# **Error Control Protocols Used in File Transfer Environment**

Muhammad Sher and Khalid Rashid Department of Computer Science, International Islamic University, Islamabad

**Abstract:** File transfer is the movement of digital information from one data terminal to another. This digital information is organized into characters, frames, and files. File transfer applications typically demand a very high level of reliability; unlike voice application, a single erroneous bit can render a multi megabyte file useless to the end user. Communication links in wireless and wired file transfer systems are designed to be highly reliable. The error control systems for these applications use error detection coupled with retransmission requests to maximize reliability at some cost to throughput. At there simplest, such error control systems use parity-check bits or CRC codes to trigger retransmission requests. Since the retransmission requests occur well below the application layer, and such protocols are called *automatic repeat request* (ARQ) protocols. More complicated protocol includes elements of FEC and packet combining to reduce the frequency of retransmission requests. In this article Parity, CRC, and pure ARQ protocols are discussed. Several popular file transfer protocols are provided as examples. Consideration is then given to hybrid protocols and packet combining.

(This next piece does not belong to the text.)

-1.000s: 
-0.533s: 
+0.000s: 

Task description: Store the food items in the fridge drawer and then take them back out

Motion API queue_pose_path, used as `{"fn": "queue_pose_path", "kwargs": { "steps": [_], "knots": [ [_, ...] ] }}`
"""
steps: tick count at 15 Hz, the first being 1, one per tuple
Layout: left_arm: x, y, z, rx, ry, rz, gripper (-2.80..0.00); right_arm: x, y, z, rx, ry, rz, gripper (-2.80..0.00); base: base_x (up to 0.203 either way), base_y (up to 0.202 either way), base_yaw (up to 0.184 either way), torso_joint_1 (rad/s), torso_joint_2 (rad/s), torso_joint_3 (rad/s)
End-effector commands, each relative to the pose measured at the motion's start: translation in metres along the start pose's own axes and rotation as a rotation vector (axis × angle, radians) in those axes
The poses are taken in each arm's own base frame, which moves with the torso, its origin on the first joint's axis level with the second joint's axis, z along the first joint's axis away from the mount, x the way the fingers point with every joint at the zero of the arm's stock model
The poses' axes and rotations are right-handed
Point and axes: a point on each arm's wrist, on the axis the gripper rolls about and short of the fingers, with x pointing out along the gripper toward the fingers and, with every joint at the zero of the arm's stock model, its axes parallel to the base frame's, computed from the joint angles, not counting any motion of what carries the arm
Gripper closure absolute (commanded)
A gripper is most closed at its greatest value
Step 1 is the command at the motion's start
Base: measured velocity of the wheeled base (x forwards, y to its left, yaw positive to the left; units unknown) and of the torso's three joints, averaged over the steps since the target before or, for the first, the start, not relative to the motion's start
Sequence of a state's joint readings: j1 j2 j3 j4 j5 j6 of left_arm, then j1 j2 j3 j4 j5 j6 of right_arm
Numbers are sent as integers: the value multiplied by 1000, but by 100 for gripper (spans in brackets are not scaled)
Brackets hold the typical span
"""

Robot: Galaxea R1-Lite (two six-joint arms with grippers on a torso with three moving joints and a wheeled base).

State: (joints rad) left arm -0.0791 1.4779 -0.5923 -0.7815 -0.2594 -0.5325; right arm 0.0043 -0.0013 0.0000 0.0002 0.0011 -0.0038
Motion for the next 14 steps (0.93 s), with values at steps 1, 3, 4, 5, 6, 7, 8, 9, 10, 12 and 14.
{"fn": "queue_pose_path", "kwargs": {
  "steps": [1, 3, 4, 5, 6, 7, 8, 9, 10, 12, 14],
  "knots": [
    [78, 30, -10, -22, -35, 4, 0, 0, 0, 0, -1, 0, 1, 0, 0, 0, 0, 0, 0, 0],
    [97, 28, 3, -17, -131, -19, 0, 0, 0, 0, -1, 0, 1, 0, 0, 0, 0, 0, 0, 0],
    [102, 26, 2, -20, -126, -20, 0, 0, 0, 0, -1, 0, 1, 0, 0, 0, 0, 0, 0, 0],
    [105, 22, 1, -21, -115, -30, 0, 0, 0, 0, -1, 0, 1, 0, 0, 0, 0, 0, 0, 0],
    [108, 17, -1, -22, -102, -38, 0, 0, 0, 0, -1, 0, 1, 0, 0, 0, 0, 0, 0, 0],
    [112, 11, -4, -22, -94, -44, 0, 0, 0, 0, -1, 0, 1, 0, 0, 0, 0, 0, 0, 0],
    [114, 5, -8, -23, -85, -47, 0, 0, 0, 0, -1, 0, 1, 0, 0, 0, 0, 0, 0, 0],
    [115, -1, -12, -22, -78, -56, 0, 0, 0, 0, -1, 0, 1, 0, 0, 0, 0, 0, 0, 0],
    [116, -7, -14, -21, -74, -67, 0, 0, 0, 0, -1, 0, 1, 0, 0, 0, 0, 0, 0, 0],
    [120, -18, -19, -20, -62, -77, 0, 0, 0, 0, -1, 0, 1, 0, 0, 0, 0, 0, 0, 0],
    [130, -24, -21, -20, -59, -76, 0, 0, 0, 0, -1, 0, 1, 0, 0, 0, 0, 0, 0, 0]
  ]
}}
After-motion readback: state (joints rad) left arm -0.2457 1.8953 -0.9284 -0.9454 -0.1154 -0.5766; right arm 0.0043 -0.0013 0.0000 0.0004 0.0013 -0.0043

Keywords: ARQ Protocols, CRC, FCS, IP, TCP, UDP

Parity Bits and CRC Protocols

In asynchronous file transfer systems, each character is treated as a separate entity. Seven bit ASCII is the most famous example. Standard error control technique for asynchronous ASCII is the simplest possible: a single parity bit is appended to each ASCII character. The value of the appended bit is selected so that the sum of all eight transmitted bits is 0 modulo 2 (even parity) or 1 modulo 2 (odd parity). In either case, the resulting code can detect all single error as well as a large number of error patterns of higher weight. The encoding and decoding circuit is extremely simple, and can be constructed using a small number of exclusive-OR gates or a few lines of code. The Kermit data modem protocol is a typical example of an asynchronous file transfer system that uses simple parity checks.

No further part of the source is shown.